§ WORK INSTRUCTION: With the material below, print exactly the lines between the line holding "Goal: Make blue" and the line holding "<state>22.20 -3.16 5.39", inclusive. Add nothing else.
━━━━
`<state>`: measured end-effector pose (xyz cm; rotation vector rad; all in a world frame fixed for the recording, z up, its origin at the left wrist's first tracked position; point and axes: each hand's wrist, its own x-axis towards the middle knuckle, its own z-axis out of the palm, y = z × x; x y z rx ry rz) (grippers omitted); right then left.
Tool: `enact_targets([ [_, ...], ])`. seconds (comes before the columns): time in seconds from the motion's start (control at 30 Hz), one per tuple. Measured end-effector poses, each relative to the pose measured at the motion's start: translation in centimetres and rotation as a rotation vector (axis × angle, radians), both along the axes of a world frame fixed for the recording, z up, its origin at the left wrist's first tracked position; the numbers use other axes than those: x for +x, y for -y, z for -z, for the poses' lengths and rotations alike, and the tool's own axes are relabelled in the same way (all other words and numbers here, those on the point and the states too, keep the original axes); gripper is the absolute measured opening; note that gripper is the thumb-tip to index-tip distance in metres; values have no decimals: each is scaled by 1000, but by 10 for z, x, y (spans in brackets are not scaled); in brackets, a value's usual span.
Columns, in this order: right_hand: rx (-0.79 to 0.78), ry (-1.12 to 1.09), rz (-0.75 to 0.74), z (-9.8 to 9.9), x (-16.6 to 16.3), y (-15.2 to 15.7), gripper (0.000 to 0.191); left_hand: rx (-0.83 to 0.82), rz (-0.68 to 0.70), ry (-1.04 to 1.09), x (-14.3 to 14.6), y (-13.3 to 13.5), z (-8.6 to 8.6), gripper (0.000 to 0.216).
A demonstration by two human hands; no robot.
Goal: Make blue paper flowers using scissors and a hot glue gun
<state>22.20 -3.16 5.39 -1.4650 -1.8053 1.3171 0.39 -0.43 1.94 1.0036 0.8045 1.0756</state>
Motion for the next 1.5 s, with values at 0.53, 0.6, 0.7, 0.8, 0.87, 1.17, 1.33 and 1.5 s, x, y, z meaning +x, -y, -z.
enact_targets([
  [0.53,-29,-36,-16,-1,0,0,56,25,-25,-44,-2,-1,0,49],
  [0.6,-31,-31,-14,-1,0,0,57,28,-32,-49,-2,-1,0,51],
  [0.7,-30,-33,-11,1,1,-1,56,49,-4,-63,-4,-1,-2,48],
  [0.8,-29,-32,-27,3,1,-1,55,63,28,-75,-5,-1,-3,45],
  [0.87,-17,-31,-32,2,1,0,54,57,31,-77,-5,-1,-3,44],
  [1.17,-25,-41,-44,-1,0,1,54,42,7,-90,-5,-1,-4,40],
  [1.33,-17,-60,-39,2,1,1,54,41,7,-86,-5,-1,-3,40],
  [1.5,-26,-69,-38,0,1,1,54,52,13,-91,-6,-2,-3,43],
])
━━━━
§ EXPECTED ANSWER:
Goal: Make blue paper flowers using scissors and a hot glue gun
<state>22.20 -3.16 5.39 -1.4650 -1.8053 1.3171 0.39 -0.43 1.94 1.0036 0.8045 1.0756</state>

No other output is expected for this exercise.